> [Given data]
□ □ □ □

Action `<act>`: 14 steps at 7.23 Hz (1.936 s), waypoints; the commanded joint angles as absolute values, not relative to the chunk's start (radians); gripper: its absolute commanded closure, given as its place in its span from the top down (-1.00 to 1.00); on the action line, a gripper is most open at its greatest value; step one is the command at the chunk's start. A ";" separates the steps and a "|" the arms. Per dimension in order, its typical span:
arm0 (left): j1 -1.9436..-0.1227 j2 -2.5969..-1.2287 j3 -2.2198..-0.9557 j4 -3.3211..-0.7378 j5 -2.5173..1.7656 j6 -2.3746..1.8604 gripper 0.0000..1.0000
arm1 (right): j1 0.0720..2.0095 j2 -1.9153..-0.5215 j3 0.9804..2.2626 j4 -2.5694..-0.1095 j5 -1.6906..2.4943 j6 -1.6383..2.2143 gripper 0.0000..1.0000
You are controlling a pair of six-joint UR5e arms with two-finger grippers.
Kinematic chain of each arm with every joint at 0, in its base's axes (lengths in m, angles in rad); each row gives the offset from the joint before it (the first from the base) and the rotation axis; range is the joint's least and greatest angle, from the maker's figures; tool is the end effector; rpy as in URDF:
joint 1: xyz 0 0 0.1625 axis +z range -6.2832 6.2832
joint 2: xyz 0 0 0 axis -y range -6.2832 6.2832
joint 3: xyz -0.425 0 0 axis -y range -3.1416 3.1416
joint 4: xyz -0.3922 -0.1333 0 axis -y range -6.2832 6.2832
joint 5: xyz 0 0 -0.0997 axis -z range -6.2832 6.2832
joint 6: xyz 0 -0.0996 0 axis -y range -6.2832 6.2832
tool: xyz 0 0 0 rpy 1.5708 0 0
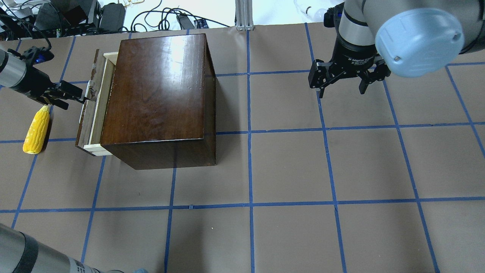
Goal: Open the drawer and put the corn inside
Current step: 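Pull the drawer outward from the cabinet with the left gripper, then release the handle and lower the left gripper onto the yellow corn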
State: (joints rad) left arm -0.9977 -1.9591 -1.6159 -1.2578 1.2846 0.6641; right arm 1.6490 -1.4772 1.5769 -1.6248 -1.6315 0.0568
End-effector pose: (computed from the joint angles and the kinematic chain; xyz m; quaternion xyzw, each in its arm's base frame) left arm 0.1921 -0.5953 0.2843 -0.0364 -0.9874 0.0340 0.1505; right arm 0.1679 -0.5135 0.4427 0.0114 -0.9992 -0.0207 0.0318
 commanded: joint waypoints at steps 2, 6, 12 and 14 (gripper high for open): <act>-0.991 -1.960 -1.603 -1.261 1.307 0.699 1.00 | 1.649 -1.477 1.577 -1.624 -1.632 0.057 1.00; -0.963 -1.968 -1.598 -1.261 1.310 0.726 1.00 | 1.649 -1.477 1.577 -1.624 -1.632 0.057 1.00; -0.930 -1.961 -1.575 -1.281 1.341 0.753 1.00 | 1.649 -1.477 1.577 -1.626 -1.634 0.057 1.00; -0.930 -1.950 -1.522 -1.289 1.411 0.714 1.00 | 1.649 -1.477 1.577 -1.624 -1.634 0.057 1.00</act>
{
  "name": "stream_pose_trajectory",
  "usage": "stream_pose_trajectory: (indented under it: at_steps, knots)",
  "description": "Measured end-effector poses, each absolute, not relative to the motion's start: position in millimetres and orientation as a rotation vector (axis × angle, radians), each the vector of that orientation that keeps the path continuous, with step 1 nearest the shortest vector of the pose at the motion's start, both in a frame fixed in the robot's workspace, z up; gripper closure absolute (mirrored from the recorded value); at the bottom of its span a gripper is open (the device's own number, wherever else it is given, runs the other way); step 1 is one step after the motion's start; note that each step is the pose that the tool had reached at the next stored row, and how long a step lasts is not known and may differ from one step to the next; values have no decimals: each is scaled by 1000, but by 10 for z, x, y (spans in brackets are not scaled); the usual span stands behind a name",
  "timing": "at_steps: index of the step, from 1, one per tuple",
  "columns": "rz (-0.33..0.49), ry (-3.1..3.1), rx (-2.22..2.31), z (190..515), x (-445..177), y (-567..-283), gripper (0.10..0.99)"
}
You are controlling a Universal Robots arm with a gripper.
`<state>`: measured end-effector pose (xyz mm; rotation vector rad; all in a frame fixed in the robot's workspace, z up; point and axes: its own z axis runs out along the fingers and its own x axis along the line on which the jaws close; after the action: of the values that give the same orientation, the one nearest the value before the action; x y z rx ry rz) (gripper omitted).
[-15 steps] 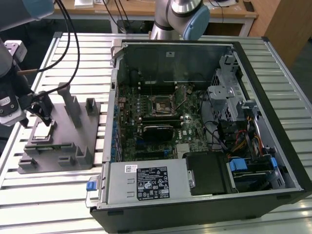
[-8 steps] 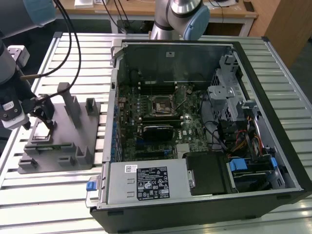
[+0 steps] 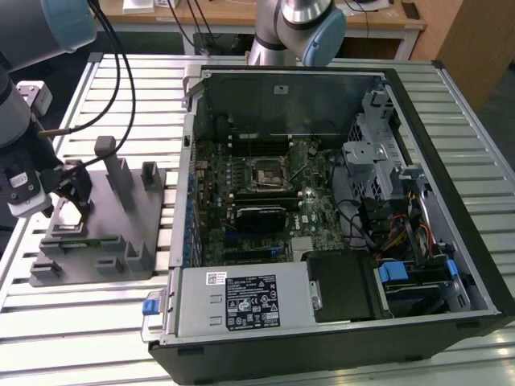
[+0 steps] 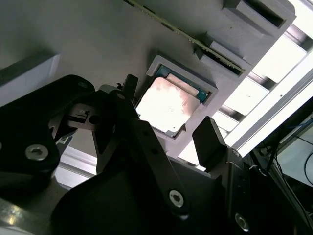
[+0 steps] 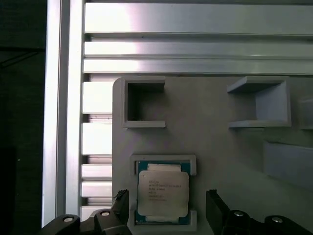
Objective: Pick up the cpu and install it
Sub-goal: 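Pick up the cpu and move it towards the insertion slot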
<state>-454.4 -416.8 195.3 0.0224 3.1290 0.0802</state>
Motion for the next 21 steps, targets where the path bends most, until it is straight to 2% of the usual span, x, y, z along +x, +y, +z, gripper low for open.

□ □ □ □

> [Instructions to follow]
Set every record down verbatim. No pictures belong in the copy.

> [Task solution]
Action `<act>`: 14 steps at 7.23 Hz (1.936 s), waypoints; the commanded joint angles as absolute values, not relative to the chunk's start (radians); gripper: its absolute commanded closure, given as its place in its span from the top down (-1.00 to 1.00); on the action line, a gripper is most open at its greatest value; step one is the command at the chunk's start. A ";" separates the steps and a "|" the arms. Per dimension in order, its typical span:
arm0 (left): j1 -1.9436..-0.1227 j2 -2.5969..-1.2287 j3 -2.2198..-0.9557 j4 -3.3211..-0.7378 j5 -2.5173..1.7656 j6 -2.3746..1.8604 gripper 0.0000..1.0000
arm1 (right): j1 0.0720..2.0095 j2 -1.9153..-0.5215 j3 0.9804..2.2626 j4 -2.5694..-0.1095 j5 -1.6906..2.4943 j6 -1.6383..2.2143 gripper 0.0000..1.0000
You are controlling a pair of six-joint UR5e arms with two-finger grippers.
Kinematic chain of each arm with every joint at 0, in its base's axes (lengths in m, angles in rad); each row gives the offset from the joint before it (the first from the base) and the rotation axis; range is the joint's least and greatest angle, from the maker's figures; tool is the end effector; rpy as in URDF:
joint 1: xyz 0 0 0.1625 axis +z range -6.2832 6.2832
joint 2: xyz 0 0 0 axis -y range -6.2832 6.2832
joint 3: xyz -0.425 0 0 axis -y range -3.1416 3.1416
joint 4: xyz -0.3922 -0.1333 0 axis -y range -6.2832 6.2832
joint 5: xyz 0 0 -0.0997 axis -z range -6.2832 6.2832
joint 6: xyz 0 -0.0996 0 axis -y range -6.2832 6.2832
tool: xyz 0 0 0 rpy 1.5708 0 0
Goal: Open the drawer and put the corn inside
Current step: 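Pull the drawer outward from the cabinet with the left gripper, then release the handle and lower the left gripper onto the yellow corn
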State: (joints rad) left arm -0.9977 -1.9591 -1.6159 -1.2578 1.2846 0.6641; right arm 1.6490 -1.4772 1.5769 -1.6248 -1.6315 0.0568
End-effector pose: (computed from the joint angles and the kinematic chain; xyz m; quaternion xyzw, each in its arm's base frame) left arm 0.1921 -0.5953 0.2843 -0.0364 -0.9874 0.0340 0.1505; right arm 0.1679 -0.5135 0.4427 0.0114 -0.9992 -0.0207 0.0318
 commanded: joint waypoints at steps 2, 6, 12 and 14 (gripper high for open): <act>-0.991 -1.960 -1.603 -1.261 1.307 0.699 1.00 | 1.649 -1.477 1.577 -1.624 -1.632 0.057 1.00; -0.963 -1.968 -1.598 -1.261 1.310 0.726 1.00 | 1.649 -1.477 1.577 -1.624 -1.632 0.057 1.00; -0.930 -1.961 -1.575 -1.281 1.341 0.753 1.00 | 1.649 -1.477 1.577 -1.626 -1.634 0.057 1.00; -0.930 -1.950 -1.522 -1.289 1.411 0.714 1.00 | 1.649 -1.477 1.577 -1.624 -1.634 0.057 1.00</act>
{
  "name": "stream_pose_trajectory",
  "usage": "stream_pose_trajectory: (indented under it: at_steps, knots)",
  "description": "Measured end-effector poses, each absolute, not relative to the motion's start: position in millimetres and orientation as a rotation vector (axis × angle, radians), each the vector of that orientation that keeps the path continuous, with step 1 nearest the shortest vector of the pose at the motion's start, both in a frame fixed in the robot's workspace, z up; gripper closure absolute (mirrored from the recorded value); at the bottom of its span a gripper is open (the device's own number, wherever else it is given, runs the other way); step 1 is one step after the motion's start; note that each step is the pose that the tool had reached at the next stored row, and how long a step lasts is not known and may differ from one step to the next; values have no decimals: each is scaled by 1000, but by 10 for z, x, y (spans in brackets are not scaled); the usual span stands behind a name",
  "timing": "at_steps: index of the step, from 1, one per tuple",
  "columns": "rz (-0.33..0.49), ry (-3.1..3.1), rx (-2.22..2.31), z (190..515), x (-445..177), y (-567..-283), gripper (0.10..0.99)"
}
You are controlling a Universal Robots arm with a gripper.
`<state>`: measured end-effector pose (xyz mm; rotation vector rad; all in a frame fixed in the robot's workspace, z up; point and axes: its own z axis runs out along the fingers and its own x axis along the line on which the jaws close; after the action: of the values that give the same orientation, the one nearest the value before the action; x y z rx ry rz) (gripper omitted).
[-15 steps] 
[-8 steps] 
[+0 steps] 
[+0 steps] 
[+0 steps] 
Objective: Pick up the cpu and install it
Sub-goal: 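Pick up the cpu and move it towards the insertion slot
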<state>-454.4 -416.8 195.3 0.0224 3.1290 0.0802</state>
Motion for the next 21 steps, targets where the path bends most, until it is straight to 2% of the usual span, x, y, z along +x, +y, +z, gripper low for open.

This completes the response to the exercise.